For this listing, the lines between the one holding "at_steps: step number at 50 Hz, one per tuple" and the one holding "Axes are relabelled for", inclusive, must be set down exactly.

________________________________________

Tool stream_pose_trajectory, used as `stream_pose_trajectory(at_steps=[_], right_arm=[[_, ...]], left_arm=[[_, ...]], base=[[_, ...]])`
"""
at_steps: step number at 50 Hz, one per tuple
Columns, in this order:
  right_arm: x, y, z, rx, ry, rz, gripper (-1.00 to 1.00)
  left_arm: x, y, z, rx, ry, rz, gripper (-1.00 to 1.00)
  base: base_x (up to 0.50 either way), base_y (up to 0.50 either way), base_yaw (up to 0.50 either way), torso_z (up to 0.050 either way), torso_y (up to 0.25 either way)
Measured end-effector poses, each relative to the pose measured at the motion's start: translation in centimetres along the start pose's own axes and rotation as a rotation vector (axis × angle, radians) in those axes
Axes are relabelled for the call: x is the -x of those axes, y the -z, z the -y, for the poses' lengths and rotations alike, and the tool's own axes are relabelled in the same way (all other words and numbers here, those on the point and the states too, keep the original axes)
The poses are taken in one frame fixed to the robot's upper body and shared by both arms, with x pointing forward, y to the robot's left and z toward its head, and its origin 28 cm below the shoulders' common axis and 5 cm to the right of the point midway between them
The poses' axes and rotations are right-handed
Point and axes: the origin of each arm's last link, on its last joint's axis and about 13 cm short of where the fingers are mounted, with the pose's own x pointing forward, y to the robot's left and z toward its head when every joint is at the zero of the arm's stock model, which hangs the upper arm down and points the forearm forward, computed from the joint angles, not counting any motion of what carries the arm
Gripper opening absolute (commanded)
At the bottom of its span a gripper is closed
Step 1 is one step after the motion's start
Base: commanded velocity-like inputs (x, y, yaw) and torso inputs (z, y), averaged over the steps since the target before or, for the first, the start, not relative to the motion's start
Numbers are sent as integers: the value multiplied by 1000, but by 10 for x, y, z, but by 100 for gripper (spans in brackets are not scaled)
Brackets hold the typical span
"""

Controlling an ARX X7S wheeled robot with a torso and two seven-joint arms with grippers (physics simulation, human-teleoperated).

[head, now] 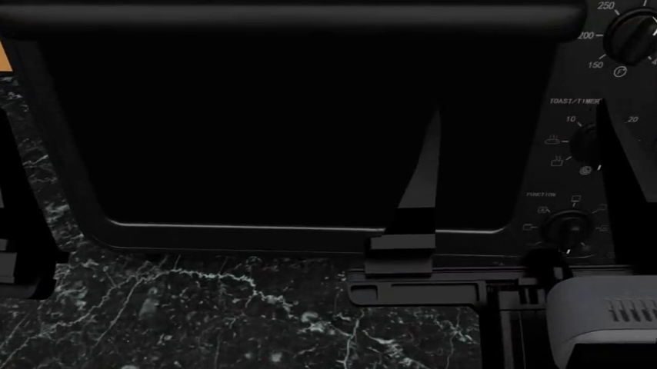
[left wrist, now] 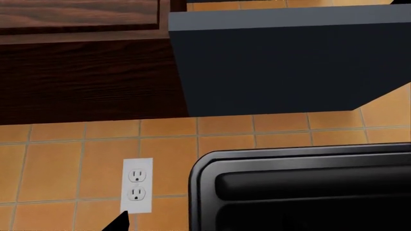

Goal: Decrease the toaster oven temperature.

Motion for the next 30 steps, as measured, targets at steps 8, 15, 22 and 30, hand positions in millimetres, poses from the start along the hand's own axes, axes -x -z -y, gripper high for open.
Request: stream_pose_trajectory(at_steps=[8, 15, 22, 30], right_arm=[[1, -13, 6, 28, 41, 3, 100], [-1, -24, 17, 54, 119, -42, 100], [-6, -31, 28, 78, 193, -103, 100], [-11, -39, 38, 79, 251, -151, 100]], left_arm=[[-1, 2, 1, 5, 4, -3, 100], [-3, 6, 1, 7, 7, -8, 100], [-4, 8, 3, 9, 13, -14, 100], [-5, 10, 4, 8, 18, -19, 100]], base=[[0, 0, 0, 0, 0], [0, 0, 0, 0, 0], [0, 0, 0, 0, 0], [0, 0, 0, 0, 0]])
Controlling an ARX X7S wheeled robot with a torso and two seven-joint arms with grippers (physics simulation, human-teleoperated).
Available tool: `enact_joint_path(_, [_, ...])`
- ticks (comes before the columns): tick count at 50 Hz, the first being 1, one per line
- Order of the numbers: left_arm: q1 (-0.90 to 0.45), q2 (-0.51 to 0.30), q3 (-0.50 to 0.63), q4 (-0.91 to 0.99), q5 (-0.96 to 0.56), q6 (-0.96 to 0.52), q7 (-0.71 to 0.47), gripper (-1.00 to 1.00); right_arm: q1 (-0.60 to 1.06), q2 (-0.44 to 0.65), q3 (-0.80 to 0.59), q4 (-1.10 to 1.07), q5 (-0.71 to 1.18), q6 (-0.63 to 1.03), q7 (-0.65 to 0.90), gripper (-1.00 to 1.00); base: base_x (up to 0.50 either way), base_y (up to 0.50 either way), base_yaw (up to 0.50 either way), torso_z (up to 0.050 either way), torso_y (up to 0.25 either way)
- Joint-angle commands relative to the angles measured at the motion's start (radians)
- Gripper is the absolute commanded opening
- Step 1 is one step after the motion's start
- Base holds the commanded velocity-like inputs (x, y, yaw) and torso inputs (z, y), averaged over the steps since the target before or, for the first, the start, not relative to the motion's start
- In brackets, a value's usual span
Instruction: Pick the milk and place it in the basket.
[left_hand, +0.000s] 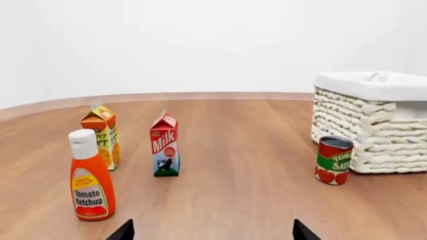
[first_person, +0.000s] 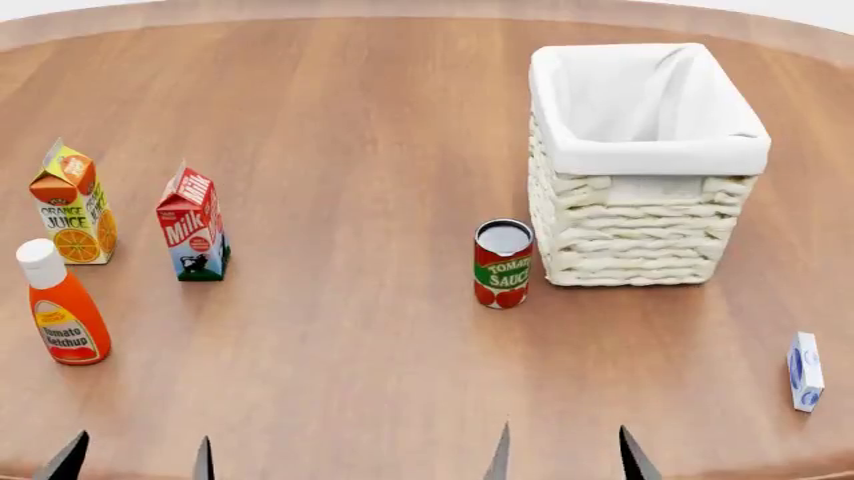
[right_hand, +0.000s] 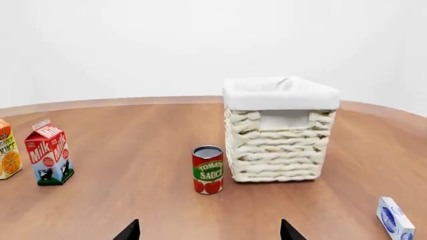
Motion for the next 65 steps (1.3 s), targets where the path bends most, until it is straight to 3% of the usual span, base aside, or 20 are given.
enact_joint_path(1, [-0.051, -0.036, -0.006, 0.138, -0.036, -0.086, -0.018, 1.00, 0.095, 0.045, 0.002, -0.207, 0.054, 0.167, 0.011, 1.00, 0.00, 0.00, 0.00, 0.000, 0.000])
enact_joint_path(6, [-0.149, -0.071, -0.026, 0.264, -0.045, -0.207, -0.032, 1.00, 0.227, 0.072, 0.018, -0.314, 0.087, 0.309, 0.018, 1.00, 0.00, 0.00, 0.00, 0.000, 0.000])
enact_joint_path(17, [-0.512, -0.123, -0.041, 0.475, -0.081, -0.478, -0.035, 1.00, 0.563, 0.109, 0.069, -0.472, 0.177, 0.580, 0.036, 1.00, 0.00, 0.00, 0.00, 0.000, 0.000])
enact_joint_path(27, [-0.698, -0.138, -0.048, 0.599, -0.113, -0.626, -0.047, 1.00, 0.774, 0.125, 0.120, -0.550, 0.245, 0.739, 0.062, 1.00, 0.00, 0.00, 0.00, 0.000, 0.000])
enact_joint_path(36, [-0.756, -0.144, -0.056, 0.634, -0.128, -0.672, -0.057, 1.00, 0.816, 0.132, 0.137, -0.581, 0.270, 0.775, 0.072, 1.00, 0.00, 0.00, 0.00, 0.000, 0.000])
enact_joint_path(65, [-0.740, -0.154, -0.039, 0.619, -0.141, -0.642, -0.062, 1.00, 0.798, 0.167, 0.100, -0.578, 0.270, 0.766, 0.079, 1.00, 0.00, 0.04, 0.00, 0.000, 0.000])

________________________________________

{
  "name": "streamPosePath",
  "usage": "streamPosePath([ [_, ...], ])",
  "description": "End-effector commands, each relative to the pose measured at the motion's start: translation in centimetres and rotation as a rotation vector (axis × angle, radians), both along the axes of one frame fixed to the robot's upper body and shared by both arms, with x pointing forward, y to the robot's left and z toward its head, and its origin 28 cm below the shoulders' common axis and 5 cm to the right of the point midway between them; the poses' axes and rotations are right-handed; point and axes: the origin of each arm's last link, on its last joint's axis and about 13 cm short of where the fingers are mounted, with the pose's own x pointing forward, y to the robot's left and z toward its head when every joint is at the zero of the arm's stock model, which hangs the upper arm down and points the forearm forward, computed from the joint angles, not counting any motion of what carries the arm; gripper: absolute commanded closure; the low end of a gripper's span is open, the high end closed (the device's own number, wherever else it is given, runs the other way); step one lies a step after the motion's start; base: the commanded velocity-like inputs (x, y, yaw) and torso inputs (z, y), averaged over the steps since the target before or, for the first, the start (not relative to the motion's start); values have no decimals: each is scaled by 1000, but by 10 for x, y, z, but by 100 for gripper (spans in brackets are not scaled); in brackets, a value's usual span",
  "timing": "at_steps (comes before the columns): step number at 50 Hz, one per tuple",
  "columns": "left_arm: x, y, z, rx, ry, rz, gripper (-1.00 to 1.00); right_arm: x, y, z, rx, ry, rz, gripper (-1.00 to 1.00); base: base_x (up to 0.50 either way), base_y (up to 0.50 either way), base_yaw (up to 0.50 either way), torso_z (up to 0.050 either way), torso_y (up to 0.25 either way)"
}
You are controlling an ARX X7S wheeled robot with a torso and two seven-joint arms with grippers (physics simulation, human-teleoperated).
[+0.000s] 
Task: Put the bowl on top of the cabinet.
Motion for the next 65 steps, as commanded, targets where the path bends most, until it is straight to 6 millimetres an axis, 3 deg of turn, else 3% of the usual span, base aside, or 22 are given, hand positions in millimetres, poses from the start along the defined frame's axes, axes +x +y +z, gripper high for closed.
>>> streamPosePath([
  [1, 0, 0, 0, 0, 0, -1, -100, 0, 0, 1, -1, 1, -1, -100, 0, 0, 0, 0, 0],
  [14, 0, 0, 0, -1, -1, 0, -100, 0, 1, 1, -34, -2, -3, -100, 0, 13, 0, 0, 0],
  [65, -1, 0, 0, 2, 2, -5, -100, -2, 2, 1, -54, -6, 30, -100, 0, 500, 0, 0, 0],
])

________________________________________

— EXERCISE ANSWER —
at_steps: step number at 50 Hz, one per tuple
Columns, in this order:
  right_arm: x, y, z, rx, ry, rz, gripper (-1.00 to 1.00)
  left_arm: x, y, z, rx, ry, rz, gripper (-1.00 to 1.00)
  base: base_x (up to 0.50 either way), base_y (up to 0.50 either way), base_yaw (up to 0.50 either way), torso_z (up to 0.050 either way), torso_y (up to 0.25 either way)
Measured end-effector poses, each relative to the pose measured at the motion's start: translation in centimetres along the start pose's own axes and rotation as a rotation vector (axis × angle, radians) in those axes
Axes are relabelled for the call: x is the -x of those axes, y the -z, z the -y, for the poses' lengths and rotations alike, and the tool's own axes are relabelled in the same way (all other words and numbers here, those on the point and the states too, keep the original axes)

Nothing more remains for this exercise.